Play Review #1

Maddie Williams, D Block, September 30th, 2013

On Friday night, I went to see next to normal at Cape Rep in Brewster. next to normal is a musical with book and lyrics by Brian Yorkey and music by Tom Kitt. The show was probably my favourite show I've ever seen live. It was so amazing, and I was so impressed with the entire show.

next to normal tells the story of Diana Goodman, her worsening mental illness, and how her family deals with her issues. Some of the major themes in the show are family, grief, drugs, and ethics in psychiatry. The musical is very serious, but has funny moments throughout. The actors are so believable, and the script highlights how people would really talk. There is a lot of profanity, but it's understandably used and is never used simply for the sake of swearing. The profanity really helps the audience understand the turmoil the Goodman family is under.

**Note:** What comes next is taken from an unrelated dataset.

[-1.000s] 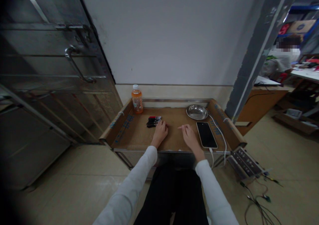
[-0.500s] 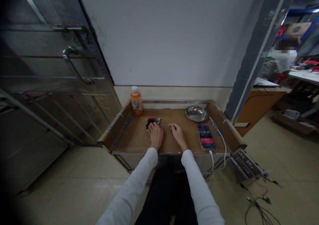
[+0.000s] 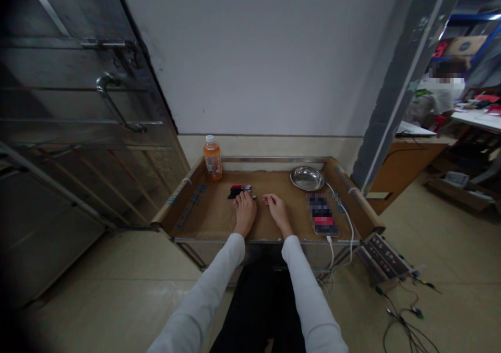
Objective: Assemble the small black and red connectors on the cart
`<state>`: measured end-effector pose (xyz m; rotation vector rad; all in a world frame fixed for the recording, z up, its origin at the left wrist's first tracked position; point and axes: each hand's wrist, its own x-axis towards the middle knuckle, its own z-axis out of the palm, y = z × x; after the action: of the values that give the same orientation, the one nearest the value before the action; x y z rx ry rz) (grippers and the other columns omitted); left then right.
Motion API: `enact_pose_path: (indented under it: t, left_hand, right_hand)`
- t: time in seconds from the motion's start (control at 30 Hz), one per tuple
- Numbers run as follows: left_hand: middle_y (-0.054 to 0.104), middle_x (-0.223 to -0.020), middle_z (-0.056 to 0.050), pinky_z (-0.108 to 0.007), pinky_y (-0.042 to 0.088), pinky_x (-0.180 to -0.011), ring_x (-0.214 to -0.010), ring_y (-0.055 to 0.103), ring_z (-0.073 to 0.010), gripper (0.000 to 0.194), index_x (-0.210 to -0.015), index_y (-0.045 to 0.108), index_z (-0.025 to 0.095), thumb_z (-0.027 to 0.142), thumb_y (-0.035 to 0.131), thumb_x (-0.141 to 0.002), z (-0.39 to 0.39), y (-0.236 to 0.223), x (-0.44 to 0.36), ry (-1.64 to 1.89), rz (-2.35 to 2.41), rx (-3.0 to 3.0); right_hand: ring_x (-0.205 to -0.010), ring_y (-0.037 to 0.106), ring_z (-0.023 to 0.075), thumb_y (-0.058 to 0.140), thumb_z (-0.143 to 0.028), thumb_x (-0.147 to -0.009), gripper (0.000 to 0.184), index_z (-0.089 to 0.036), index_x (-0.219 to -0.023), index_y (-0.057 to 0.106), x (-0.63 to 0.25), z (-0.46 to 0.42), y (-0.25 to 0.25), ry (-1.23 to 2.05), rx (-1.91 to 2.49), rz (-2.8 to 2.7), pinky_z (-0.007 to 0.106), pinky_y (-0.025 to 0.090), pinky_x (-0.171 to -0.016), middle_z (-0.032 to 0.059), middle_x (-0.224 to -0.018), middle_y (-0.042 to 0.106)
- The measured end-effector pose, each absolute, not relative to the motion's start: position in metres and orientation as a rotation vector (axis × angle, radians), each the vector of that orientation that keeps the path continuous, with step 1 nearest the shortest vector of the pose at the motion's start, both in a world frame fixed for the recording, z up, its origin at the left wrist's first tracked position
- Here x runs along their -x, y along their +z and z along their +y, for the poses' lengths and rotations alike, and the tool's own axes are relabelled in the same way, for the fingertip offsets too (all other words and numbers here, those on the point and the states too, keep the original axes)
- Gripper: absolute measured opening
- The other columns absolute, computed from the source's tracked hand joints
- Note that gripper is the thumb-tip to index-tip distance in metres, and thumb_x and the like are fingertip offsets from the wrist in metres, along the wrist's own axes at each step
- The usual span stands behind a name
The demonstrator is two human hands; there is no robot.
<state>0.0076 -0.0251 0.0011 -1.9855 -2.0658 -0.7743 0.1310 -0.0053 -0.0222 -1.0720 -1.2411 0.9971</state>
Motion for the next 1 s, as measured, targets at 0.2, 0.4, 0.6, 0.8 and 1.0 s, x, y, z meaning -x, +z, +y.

The directing of this show was absolutely amazing. Kristin McLaughlin did an amazing job coordinating all of the aspects of a musical- the musicians were incredible, the lighting was INSANE, and the set and costumes were realistic, and really-well done. I was especially impressed with the lighting and set design. The lighting really reflected the different moods of all six different characters, and was amazing at highlighting Diana's inner struggles. The set was built with lots of sharp angles and flat pieces, and the character of Gabe used the entire set, climbing up and down different pieces.

I really noticed how many different Viewpoints are actually used in plays. Architecture was definitely used the most in next to normal, considering Gabe, who is a figment of Diana's imagination, moves around the set the most. Repetition and kinaesthetic response were also really prevalent in the show. My favourite song from next to normal, "Make Up Your Mind/Catch Me I'm Falling," highlights these two viewpoints the most. Here's a link to the song, you can hear the repetition in the song.

All of the actors were absolutely incredible in their roles. Two of the actors, Nikki Van Cassele (Diana) and Matt Ferrell (Dan), were members of Equity, whereas the other four actors were locals. I was extremely impressed Chelsey Jo Ristaino, who played Natalie. She put so much emotion into an extremely difficult to play character, who deals with both the pressure she puts on herself academically, and the stress from having a mother with bipolar disorder and depression. Her turn to drugs is heart-wrenching, and the audience was practically pleading with her to take back Henry (played by Christopher Sheehan), her boyfriend who she broke up with because these pressures in her life. I was also really impressed with Matthew Corr and Marty Brent, who played Gabe and Doctor Fine/Madden, respectively. The two characters are completely different, but remind me of yin and yang. Whereas Gabe is played as the antagonist in next to normal, Doctor Madden is a supporting character who helps Diana fight for sanity. However, I think that in Gabe, there is a little good, and in Doctor Madden, due to the ethics in medicine (he resorts to electroshock therapy for Diana), there is a little bad.

Cape Rep's stage is in between black box and thrust, considering the audience only sits on the downstage side. The set was absolutely incredible. The set pieces like tables and chairs all had wheels on them for easy movement on- and off-stage, or were light enough to pick up and carry. The set itself looked like it was made for a Viewpoints workshop. There were many different levels, and sharp angles in the architecture. It was absolutely incredible seeing how the characters used the set in all different ways, especially the character Gabe. He constantly was moving around the set, and really conveyed the fact that he wasn't actually there.

The costumes were very well-done, and there were a lot of quick changes that were performed seamlessly. I wish that Diana's costumes had had more variety maybe to imply her growing mental instability. However, most of the costumes fit the characters well, and reflected the scenes pretty well.

The lighting was one of the best aspects of the entire show. Parts of it bothered me personally, like the strobe lights because they give me headaches, but I was really impressed with the creative ways the set was lit. The stage was also lit using lamps and other light sources on stage as props/set pieces. I was really impressed.

All in all, next to normal was the best show I have seen live ever, and I would gladly see it again.